## EXERCISE AIM
Would you please return the lines of the entries below starting at the line that has "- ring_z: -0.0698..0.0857" and ending at the line that has "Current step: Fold", both included, exactly as they are?

Collected data entries
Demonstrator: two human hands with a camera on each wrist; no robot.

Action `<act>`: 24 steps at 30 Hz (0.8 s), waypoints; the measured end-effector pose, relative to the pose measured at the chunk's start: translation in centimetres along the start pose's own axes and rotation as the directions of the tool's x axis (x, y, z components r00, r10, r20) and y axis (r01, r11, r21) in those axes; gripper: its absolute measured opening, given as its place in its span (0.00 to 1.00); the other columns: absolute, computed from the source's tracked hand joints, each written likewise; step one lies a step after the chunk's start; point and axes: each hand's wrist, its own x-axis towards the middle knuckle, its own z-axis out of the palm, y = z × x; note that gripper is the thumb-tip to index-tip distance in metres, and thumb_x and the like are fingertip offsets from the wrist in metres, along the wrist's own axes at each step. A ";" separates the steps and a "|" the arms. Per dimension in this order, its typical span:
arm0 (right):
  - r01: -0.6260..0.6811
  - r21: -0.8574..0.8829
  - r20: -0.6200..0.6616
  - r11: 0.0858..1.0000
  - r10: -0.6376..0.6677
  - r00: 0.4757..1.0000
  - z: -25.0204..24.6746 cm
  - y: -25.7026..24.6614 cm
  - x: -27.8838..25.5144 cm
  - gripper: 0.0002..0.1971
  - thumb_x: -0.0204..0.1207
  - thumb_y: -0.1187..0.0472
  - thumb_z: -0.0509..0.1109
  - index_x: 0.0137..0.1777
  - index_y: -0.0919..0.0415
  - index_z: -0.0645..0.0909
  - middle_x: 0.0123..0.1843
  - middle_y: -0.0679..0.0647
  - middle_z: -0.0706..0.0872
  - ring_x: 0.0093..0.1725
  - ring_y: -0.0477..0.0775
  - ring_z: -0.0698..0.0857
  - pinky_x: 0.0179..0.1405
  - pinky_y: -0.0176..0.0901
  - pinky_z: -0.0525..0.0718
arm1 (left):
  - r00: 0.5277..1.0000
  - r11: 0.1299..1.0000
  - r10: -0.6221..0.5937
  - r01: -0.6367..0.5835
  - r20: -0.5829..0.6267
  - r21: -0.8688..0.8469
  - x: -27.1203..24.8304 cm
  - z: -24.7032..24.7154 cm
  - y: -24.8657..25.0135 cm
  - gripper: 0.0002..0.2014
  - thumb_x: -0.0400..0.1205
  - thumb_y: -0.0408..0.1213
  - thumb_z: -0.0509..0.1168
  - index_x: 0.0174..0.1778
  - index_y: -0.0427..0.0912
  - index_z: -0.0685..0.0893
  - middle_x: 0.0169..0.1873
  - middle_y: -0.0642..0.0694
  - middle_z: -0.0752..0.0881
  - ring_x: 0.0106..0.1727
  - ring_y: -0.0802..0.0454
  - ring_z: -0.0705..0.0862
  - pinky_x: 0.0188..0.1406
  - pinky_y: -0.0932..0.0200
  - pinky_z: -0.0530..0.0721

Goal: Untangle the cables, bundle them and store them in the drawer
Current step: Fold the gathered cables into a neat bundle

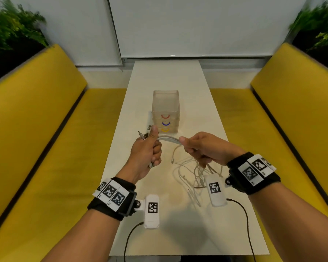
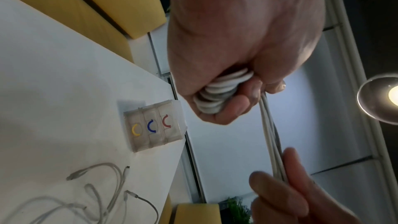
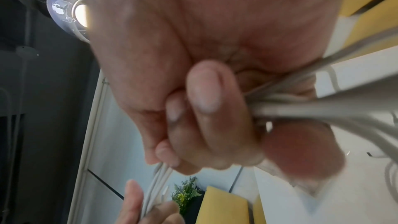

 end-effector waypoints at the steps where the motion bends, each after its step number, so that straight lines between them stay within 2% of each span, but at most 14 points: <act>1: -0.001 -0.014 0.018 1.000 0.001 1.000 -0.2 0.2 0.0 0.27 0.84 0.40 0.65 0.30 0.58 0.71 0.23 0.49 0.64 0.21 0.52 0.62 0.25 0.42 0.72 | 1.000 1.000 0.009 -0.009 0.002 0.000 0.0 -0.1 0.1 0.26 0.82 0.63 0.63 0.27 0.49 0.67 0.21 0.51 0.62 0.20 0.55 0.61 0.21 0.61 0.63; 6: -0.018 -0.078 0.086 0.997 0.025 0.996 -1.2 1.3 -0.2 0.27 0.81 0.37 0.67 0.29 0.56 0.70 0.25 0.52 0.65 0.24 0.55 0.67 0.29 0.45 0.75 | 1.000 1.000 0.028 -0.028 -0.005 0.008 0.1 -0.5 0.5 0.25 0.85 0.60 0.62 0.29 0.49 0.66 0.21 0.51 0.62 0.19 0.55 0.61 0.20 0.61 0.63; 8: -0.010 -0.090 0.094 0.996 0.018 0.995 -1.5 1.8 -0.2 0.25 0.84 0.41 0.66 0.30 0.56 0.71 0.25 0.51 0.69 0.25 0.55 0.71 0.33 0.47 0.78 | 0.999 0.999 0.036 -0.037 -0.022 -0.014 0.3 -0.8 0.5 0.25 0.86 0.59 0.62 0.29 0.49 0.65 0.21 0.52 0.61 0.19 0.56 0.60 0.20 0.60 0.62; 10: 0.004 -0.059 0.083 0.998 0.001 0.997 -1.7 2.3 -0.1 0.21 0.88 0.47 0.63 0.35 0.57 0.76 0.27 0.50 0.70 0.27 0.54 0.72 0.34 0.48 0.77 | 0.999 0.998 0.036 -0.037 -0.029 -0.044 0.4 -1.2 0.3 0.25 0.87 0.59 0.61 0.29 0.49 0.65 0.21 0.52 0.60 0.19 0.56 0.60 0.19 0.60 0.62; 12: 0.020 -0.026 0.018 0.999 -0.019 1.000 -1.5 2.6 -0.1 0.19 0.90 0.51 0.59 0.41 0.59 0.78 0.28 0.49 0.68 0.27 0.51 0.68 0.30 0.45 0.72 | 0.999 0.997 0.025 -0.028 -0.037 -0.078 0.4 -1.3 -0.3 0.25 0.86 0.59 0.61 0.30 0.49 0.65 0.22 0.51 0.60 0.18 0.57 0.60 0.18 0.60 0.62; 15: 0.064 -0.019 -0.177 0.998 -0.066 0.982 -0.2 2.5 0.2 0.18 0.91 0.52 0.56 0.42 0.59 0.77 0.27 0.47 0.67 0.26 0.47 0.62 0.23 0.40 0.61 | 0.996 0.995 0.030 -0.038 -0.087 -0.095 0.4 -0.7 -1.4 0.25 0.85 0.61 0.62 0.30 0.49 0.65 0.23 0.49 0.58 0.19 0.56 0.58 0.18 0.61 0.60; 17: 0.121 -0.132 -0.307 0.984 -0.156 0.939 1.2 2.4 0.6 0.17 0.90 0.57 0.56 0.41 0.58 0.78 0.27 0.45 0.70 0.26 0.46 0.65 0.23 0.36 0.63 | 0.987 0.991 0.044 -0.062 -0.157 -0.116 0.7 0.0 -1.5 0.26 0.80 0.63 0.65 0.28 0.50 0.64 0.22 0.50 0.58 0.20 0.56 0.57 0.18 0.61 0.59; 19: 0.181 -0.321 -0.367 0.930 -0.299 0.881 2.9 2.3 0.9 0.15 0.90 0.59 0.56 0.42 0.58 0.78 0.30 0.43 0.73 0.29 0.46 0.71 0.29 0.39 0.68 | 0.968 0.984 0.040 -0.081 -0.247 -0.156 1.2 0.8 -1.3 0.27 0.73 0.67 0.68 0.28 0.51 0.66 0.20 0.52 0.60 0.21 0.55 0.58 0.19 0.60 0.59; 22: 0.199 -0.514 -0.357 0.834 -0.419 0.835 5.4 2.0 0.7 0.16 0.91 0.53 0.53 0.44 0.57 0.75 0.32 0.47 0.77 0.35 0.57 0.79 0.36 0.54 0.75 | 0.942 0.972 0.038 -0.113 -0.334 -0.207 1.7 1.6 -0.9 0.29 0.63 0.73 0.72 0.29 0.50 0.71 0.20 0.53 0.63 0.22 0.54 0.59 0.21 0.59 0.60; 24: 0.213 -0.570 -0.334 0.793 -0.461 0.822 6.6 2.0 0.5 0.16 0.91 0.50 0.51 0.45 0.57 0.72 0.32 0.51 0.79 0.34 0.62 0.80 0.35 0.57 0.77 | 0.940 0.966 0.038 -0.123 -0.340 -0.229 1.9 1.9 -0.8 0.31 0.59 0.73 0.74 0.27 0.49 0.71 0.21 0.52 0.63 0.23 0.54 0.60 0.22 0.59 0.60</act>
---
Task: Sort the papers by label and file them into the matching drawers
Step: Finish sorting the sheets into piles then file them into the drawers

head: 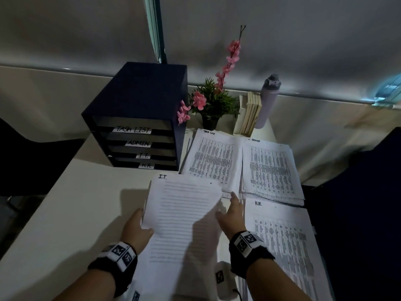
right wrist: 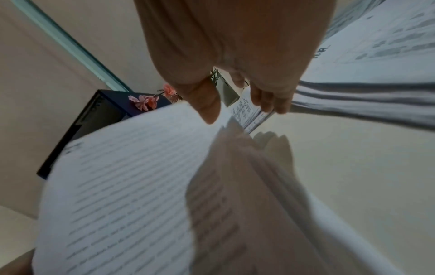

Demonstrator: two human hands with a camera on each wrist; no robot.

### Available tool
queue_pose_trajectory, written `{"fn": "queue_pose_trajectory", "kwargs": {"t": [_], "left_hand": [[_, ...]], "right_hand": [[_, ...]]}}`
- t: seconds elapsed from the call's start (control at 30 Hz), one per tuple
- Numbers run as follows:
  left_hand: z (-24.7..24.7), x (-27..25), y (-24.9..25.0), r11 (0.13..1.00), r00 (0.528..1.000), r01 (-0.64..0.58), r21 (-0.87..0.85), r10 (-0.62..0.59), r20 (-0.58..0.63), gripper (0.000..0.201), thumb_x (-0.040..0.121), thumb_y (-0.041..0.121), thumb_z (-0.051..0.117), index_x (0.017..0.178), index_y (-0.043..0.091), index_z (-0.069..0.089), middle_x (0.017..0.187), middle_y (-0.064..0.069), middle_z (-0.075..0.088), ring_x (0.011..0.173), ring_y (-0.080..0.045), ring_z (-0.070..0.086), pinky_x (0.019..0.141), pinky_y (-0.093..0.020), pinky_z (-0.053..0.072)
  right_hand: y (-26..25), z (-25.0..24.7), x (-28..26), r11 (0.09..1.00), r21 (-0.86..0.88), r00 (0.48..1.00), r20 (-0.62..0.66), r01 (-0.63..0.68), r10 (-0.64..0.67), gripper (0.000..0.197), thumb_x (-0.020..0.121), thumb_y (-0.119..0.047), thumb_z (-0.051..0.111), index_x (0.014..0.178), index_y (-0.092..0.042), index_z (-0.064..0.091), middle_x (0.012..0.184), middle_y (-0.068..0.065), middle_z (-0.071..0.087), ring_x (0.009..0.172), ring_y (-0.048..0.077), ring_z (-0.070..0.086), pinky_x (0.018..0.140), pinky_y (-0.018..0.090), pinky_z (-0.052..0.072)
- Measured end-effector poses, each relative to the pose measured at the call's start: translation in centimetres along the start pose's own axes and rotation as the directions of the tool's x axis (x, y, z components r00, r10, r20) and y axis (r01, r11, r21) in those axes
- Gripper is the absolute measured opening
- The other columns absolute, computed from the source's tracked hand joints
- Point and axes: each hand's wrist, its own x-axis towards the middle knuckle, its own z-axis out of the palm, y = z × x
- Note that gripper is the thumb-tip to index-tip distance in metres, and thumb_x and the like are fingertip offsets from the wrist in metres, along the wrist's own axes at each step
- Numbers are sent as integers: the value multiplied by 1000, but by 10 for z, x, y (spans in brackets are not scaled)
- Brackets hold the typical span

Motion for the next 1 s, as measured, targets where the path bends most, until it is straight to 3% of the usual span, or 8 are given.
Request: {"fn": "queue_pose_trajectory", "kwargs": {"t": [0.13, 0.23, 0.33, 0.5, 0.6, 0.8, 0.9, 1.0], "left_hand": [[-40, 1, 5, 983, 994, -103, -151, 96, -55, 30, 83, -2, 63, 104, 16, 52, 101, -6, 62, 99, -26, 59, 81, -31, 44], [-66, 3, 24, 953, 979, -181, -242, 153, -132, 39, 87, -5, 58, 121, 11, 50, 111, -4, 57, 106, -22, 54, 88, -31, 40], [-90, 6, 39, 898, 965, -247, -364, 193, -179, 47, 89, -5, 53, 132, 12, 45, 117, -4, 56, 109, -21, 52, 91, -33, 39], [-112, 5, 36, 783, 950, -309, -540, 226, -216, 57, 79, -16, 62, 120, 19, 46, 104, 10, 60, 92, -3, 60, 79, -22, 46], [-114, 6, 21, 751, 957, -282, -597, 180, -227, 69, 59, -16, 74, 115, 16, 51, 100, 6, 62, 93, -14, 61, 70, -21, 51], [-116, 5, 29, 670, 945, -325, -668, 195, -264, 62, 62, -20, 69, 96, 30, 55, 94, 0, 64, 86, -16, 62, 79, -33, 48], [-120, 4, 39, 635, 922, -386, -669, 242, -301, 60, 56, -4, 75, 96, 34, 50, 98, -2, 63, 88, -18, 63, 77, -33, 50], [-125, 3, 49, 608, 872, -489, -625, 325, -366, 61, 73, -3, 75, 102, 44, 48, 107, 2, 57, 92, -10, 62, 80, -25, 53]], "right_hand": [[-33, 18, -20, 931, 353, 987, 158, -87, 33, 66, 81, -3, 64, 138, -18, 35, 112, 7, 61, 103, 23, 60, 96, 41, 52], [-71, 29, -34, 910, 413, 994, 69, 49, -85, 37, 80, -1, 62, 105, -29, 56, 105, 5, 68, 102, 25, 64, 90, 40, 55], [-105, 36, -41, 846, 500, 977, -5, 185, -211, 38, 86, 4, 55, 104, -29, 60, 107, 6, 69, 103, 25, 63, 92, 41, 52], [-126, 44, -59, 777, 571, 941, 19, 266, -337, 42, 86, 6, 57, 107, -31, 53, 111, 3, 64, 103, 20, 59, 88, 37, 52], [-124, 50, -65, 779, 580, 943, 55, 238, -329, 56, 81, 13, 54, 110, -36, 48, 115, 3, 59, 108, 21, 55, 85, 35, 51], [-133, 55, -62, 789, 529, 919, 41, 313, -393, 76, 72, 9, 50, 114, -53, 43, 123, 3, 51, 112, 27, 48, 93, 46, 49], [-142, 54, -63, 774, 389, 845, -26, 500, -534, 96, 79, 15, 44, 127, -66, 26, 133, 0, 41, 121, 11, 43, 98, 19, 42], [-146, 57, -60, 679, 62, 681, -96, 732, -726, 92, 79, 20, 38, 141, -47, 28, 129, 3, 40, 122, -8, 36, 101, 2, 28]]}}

## PROBLEM SOLUTION
  - ring_z: -0.0698..0.0857
  - pinky_x: 0.0179..0.1405
  - pinky_y: -0.0176..0.0901
  - pinky_z: -0.0525..0.0718
arm1 (left):
  - r00: 0.5277..1.0000
  - r11: 0.1299..1.0000
  - r10: -0.6221..0.5937
  - r01: -0.6367..0.5835
  - r20: -0.5829..0.6267
  - r21: -0.8688..0.8469
  - x: -27.1203..24.8304 cm
  - z: -24.7032..24.7154 cm
  - y: -24.8657..25.0135 cm
  - gripper: 0.0002..0.2014
  - thumb_x: -0.0400..0.1205
  - thumb_y: -0.0408..0.1213
  - thumb_z: -0.0509..0.1168
  - index_x: 0.0174..0.1778
  - index_y: -0.0427..0.0912
  - index_z: -0.0685..0.0893
  - middle_x: 0.0169..0.1873
  - middle_y: -0.0642..0.0694
  - middle_z: -0.0752..0.0881
  - ring_x: 0.0106..0.1727
  - ring_y: -0.0802..0.0454
  - ring_z: -0.0705..0.0862
  - pinky_x: 0.0188..0.1406
  - pinky_y: -0.0932..0.0200
  - pinky_z: -0.0530..0.0721

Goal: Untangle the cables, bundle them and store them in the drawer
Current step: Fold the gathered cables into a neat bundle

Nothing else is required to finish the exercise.